| Assigned task |
Report the number of lines in the data below that hold "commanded", without any other words.

| Data extract |
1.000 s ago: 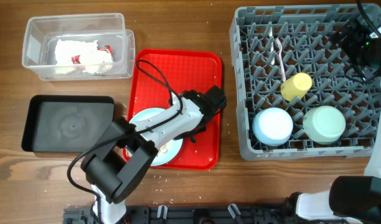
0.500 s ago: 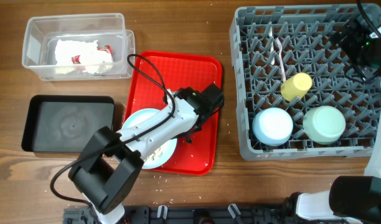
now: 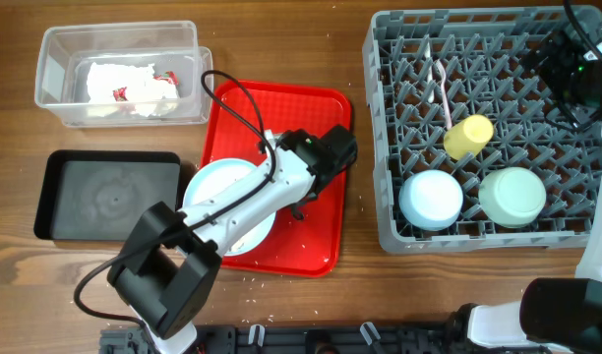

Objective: Sort waste into correct bins and load items into the dishwasher rack
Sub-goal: 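Lift the plate with the left gripper and carry it over the black tray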

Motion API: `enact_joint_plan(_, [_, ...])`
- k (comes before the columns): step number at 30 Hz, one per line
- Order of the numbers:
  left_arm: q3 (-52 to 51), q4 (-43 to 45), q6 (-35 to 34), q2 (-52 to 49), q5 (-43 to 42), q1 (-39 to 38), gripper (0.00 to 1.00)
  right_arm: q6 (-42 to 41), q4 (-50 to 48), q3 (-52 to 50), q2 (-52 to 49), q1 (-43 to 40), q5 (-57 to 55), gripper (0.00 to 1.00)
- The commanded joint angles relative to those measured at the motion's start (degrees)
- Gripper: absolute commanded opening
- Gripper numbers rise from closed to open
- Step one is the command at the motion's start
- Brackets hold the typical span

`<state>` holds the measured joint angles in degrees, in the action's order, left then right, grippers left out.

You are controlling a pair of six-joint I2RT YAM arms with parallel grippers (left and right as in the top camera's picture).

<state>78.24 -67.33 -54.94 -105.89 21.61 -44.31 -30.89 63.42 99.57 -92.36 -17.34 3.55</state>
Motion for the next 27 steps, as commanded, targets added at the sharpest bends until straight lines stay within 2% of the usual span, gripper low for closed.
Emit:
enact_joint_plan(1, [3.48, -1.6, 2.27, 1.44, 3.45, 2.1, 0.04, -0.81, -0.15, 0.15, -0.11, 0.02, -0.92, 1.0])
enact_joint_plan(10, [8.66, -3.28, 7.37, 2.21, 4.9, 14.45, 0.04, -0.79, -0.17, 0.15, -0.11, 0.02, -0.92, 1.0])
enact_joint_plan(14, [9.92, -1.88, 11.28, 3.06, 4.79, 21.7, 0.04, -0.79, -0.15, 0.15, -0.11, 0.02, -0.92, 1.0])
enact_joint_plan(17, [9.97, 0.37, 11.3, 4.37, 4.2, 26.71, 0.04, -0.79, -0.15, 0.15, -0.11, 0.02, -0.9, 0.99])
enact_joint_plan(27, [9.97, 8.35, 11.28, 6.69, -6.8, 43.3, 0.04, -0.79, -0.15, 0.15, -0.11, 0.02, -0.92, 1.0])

| Task answer |
3